- Last Updated on Wednesday, 26 January 2011 00:00
- Published on Wednesday, 26 January 2011 00:00
- Hits: 751
It’s a quirk in the political psychology of the Commonwealth. Unlike other states, in Virginia, if a politician loses an election, either in their first bid, or in a shot for reelection, rather than come back for a second try, they usually quietly retire. There have been candidates who tried to buck this harsh reality of Virginia politics, but almost without exception, they haven’t been rewarded. We don’t do comebacks. At least that’s the conventional wisdom, but one candidate, who has never been that interested in what the conventional wisdom has to say, seems ready to try and buck the trend. Though he hasn’t said it officially George Allen is acting more and more like a candidate.
Allen has a long history in Virginia. He was a come from behind winner in his 1993 bid to be Governor and then was elected to the Senate in 2000. He was even taking the first steps in pursuing the Presidency in 2008. However, in the Democratic wave of 2006, and thanks to the infamous Macaca episode he lost his seat. It seemed like this was the end of George Allen’s career. If he followed the conventional wisdom he would put aside politics and like most former state chief executives or Senators would instead pursue more lucrative alternatives in the private sector. Or, at least that’s what’s supposed to happen.
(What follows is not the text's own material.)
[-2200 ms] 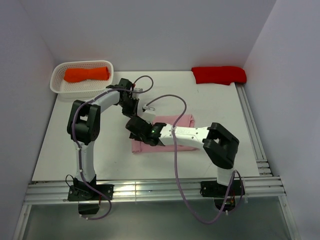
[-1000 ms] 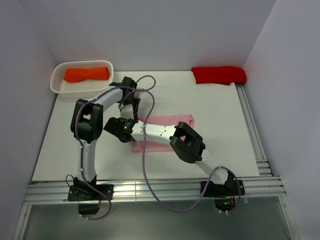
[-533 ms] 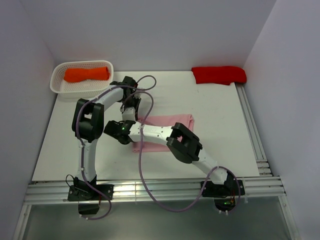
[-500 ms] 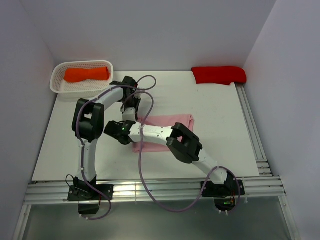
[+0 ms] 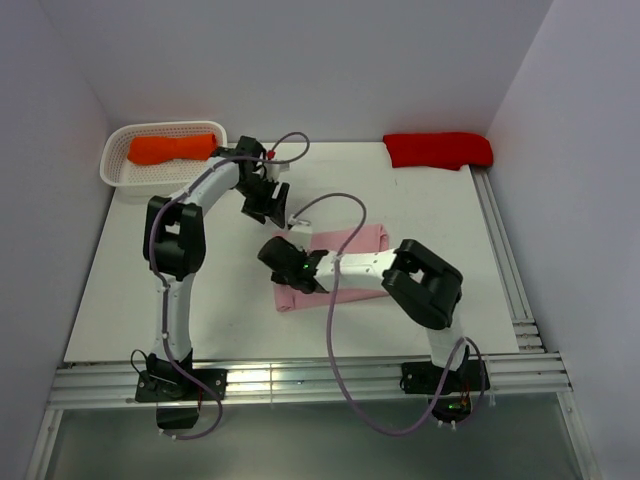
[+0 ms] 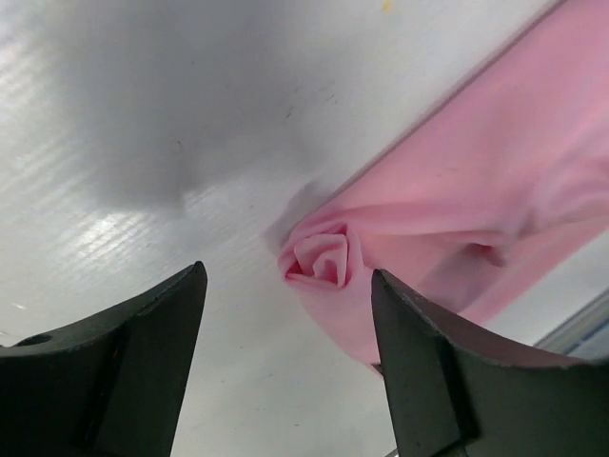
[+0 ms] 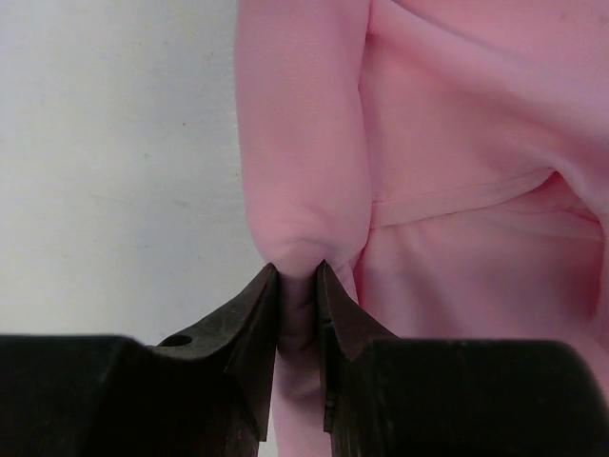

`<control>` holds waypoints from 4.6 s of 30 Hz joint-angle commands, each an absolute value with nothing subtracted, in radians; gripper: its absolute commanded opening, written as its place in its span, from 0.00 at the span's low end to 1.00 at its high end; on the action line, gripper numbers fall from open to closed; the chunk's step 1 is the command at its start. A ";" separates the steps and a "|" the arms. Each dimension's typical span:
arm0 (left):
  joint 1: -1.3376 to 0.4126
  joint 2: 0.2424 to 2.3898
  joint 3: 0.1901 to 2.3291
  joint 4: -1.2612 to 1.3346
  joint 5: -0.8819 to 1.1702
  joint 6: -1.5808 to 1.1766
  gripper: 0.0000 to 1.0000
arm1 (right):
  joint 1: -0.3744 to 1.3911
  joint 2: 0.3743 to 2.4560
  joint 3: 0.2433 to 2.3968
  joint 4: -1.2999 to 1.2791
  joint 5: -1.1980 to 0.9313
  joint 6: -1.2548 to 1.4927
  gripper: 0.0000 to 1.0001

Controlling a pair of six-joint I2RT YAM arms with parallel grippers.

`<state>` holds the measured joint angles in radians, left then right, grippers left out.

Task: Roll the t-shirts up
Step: Roll the tshirt

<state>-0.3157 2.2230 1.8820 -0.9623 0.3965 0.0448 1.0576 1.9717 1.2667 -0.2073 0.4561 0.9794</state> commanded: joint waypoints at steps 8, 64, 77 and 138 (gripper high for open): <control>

But this is George Allen and little about his career, no matter what you think of him, can be considered conventional.
Allen is aching for a rematch with his 2006 opponent and the political stars, for the moment, tend to be favoring the former Governor and Senator. The national mood, particularly after the drubbing the Democrats took in Virginia in 2010 is a positive sign for any Republican candidacy. 2012 looks promising. But Allen is being coy.
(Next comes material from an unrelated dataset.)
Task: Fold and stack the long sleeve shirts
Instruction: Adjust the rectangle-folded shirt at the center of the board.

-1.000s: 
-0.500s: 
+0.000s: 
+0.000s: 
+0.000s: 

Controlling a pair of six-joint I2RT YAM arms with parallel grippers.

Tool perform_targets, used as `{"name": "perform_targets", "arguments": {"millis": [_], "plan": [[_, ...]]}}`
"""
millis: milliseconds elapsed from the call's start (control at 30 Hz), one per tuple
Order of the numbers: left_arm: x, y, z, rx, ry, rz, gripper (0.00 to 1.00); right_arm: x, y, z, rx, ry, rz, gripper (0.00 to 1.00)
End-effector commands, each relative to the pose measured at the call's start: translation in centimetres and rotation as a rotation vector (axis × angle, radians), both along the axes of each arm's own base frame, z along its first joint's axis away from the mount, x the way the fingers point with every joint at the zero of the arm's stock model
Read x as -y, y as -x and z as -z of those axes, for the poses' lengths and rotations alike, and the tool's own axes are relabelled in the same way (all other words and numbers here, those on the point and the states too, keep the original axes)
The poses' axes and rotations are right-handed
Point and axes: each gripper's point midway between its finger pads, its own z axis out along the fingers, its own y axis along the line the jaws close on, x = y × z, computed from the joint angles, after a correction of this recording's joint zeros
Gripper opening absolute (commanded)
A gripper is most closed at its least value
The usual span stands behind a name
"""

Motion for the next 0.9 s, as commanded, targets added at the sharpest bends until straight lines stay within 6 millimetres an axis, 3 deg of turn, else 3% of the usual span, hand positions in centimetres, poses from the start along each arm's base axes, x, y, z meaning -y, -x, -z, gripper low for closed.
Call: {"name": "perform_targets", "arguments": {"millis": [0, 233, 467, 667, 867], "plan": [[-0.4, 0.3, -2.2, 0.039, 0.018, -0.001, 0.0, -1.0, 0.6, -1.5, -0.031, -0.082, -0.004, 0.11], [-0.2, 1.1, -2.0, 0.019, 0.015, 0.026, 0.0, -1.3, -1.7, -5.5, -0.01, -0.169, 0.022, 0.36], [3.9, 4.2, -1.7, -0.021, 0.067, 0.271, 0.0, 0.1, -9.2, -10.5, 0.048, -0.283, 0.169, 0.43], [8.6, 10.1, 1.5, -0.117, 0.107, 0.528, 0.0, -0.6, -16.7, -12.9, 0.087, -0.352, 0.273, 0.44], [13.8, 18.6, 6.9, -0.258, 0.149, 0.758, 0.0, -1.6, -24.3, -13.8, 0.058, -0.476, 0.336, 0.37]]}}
One reason is that he doesn’t want to become an immediate opposition target. And this includes some within his party. There are those who think Allen’s time has passed. And others, who utter, what is heresy to some, that he wasn’t all that effective a Senator. Delegate Bob Marshall, who narrowly lost to Jim Gilmore in seeking his party’s senate nod in 2008, thinks Allen’s day is past. As does Corey Stuart, the firebrand anti-illegal immigrant chair of the Prince William Board of Supervisors. But the reality is that this is George Allen. His depth of support in the GOP, in all factions, will overwhelm all comers. These two guys might as well go home.
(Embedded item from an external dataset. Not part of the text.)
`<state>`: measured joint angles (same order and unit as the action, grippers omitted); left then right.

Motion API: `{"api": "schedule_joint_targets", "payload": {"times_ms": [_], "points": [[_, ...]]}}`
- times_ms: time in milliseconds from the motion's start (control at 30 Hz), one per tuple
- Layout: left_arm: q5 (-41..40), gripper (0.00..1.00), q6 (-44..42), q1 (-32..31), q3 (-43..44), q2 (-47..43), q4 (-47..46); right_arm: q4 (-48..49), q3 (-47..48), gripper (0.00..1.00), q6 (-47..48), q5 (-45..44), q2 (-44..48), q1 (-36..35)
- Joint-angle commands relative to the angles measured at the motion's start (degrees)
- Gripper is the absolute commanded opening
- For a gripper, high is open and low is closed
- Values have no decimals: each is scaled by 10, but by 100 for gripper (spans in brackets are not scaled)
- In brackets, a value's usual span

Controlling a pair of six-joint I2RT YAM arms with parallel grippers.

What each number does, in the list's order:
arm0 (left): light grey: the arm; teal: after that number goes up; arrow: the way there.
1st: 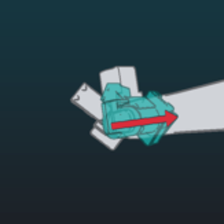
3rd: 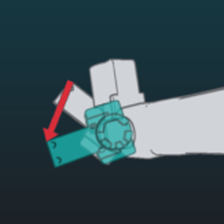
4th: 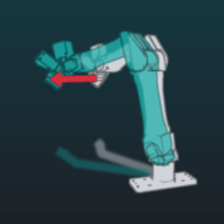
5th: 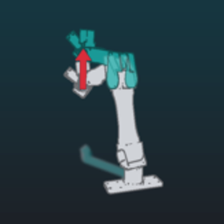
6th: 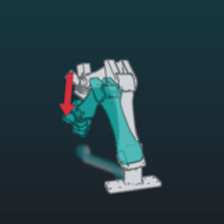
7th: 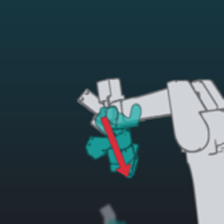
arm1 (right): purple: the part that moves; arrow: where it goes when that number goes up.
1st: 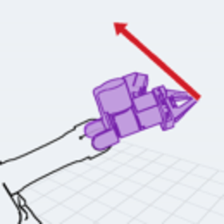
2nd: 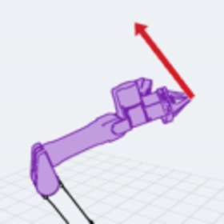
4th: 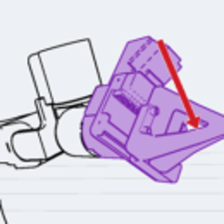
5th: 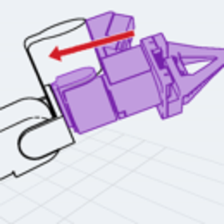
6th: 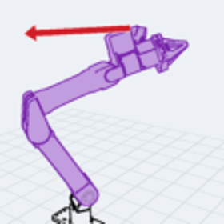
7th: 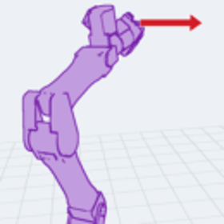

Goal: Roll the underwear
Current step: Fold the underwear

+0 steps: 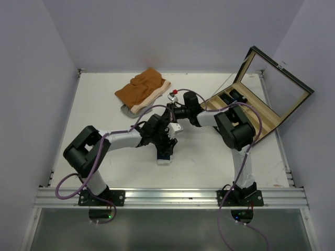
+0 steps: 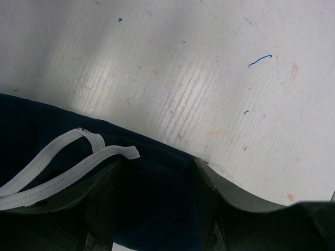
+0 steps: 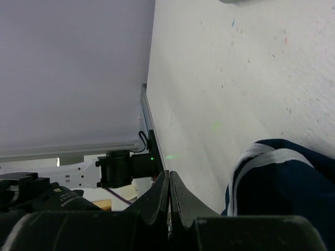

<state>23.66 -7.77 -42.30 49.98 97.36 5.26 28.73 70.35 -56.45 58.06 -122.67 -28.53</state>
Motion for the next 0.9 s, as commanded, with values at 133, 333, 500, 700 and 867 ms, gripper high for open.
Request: {"api": "schedule_joint_targets", "payload": {"times_ms": [133,333,500,700,867], "points": [[-13,58,-20,-1,6,2,10,-45,-20,4,22,14,-5,-28],[-19,58,-21,-1,9,3,13,-241,0,3,183,-12,-20,-27],[-21,58,-22,-1,7,-13,19,-272,16,3,229,-19,-63,-13],[16,59,-39,-1,-22,-131,5,-272,29,2,248,-30,-85,-12],[51,65,-34,0,-22,-277,4,-264,26,2,245,-37,-86,-10]]}}
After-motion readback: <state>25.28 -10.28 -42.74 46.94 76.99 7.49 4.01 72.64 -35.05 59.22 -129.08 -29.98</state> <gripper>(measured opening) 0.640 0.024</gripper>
There is also the question of whether Jim Webb will run again or not. His tenure has been admirable. The new GI Education Bill, long overdue, is a hallmark of his accomplishments. But, before this one-time Secretary of the Navy to President Reagan was a politician he was a writer and a filmmaker. After six years, rather than campaign, something he really doesn’t enjoy, he may decide he’s done his bit and retire. Allen, in the meantime, isn’t anxious to goad his one-time rival into declaring for a second term. So he is being unusually quiet.
Also, he isn’t anxious to start campaign 2012 until he feels comfortable that he can set the tone of the debate. In 2006, Allen, lost control of the messaging, lost the edge and lost the election. Allen, an old sports hand, knows that in any game, if you lose, you need to find out why, change your strategy, change your training regimen, and make sure it doesn’t happen again.
The dynamics of 2012 have yet to unfold. Jim Webb may or may not be the Democratic nominee. He may demur and perhaps former Governor Tim Kaine will take his place. That’s all to be determined. But one thing is pretty sure. George Allen is acting like a candidate who wants a rematch. Conventional wisdom be darned.